Building Something Useful
Here’s where it gets interesting. Once you can extract patterns, you can build tools.
I wanted to visualize how functions in a codebase relate to each other. Which functions call which? What’s the dependency graph?
The approach:
- Find all function declarations using
getFunctions()or by finding specific patterns - For each function, walk its body looking for call expressions
- Track the relationships between caller and callee
- Output the graph as JSON, feed it to a visualization library
type FunctionInfo = {
name: string;
calls: string[];
};
const functions: FunctionInfo[] = [];
sourceFile.getFunctions().forEach(fn => {
const info: FunctionInfo = {
name: fn.getName() || "anonymous",
calls: [],
};
fn.forEachDescendant(node => {
if (node.isKind(SyntaxKind.CallExpression)) {
const callee = node.getExpression();
if (callee.isKind(SyntaxKind.Identifier)) {
info.calls.push(callee.getText());
}
}
});
functions.push(info);
});
Now you have structured data about your code.
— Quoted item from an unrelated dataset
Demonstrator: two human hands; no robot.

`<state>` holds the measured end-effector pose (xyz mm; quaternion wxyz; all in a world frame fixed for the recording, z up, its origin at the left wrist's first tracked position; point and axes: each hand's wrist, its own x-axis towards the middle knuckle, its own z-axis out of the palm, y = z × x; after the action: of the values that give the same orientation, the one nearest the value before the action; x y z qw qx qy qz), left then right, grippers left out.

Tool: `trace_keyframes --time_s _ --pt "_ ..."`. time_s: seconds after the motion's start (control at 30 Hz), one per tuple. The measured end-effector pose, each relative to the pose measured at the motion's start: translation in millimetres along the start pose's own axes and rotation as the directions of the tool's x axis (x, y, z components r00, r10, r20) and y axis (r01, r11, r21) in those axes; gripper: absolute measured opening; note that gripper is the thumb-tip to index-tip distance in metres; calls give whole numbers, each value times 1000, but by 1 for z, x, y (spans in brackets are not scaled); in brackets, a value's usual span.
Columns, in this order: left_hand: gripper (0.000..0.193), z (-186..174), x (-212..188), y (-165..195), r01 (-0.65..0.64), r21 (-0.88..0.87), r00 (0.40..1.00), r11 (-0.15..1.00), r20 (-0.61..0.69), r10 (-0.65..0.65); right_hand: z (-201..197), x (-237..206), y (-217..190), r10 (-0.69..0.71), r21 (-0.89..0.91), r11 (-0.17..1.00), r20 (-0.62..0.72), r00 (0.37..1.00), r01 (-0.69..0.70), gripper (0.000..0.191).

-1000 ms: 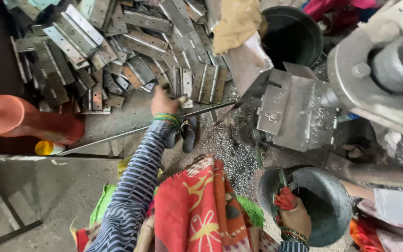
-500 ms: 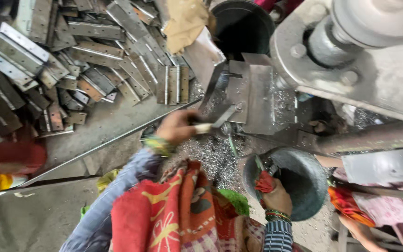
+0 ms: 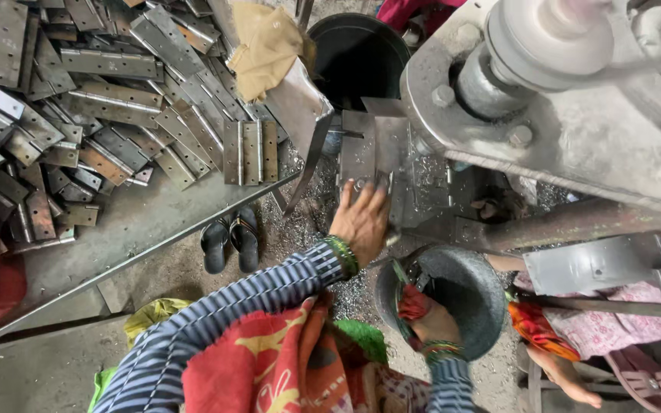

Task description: The person repeatedly picks up metal brackets from a pile, places them into a press machine, and operates the press with a lever. The person then removes the processed brackets and places them back onto the pile. This cycle continues throughout the clip.

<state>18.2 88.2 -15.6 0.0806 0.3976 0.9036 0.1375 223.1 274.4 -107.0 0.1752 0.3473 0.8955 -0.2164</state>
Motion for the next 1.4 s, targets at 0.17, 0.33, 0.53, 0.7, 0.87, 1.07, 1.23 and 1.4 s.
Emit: trace_keyframes --time_s 0.17,0.33,0.53,0.7,0.87,1.07,1.23,1.4 --pt "76 22 25 6 17 123 998 992 65 -25 -29 -7 1 48 -62 997 28 998 -46 49" --pt "85 31 29 3 51 110 997 993 -61 -44 23 -6 -6 29 80 997 -148 989 -18 48" --pt "82 23 20 -9 49 25 998 998 -26 -49 29 0 3 -12 131 991 -145 989 31 48" --pt "87 23 32 -16 71 78 991 994 -118 -61 -2 -10 9 56 47 997 -70 996 -53 48" --pt "82 25 45 -16 86 45 991 995 -110 -80 26 -9 2 47 133 991 -178 983 -23 48" --pt "76 27 39 -17 67 91 993 994 -103 -57 27 -6 2 10 150 988 -177 984 17 47" --pt "74 28 64 -22 96 37 991 995 -93 -93 -11 -12 5 55 60 997 -76 996 -50 47" --pt "75 29 75 -22 125 93 988 988 -103 -116 19 -16 -1 14 146 989 -219 976 19 47"
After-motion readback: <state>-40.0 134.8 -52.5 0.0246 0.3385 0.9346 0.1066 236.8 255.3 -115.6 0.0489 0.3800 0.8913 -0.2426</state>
Pipe it to D3, React Flow, or even just console.log it as JSON. You’ve turned code into something you can analyze.
Practical Applications
Once you’re comfortable with ASTs, ideas start flowing:
- Dependency graphs: visualize how modules or functions connect
- Dead code detection: find functions that are never called
- Custom linting: enforce patterns specific to your codebase
- Auto-documentation: extract function signatures and comments
- Refactoring tools: find-and-replace on steroids
The TypeScript compiler already does a lot of this internally. You’re just tapping into the same power.
The Mental Model
Here’s how I think about it:
- Code is text → but text is hard to analyze
- Parse it into a tree → now you have structure
- Walk the tree → find the patterns you care about
- Extract data → do whatever you want with it
That’s it. ASTs aren’t magic. They’re just a representation of your code that’s easier for programs to work with.
Getting Started
npm install ts-morph
Then start exploring:
import { Project } from "ts-morph";
const project = new Project();
project.addSourceFilesAtPaths("src/**/*.ts");
const file = project.getSourceFiles()[0];
console.log(file.getStructure());
The getStructure() method dumps the entire AST as a JS object. Poke around, see what’s there. The best way to learn is to parse some real code and explore.
ASTs feel like a superpower once you get them. You stop seeing code as just text and start seeing it as data you can query, transform, and visualize.
The barrier to entry is lower than you think. Give ts-morph an afternoon and see what you can build.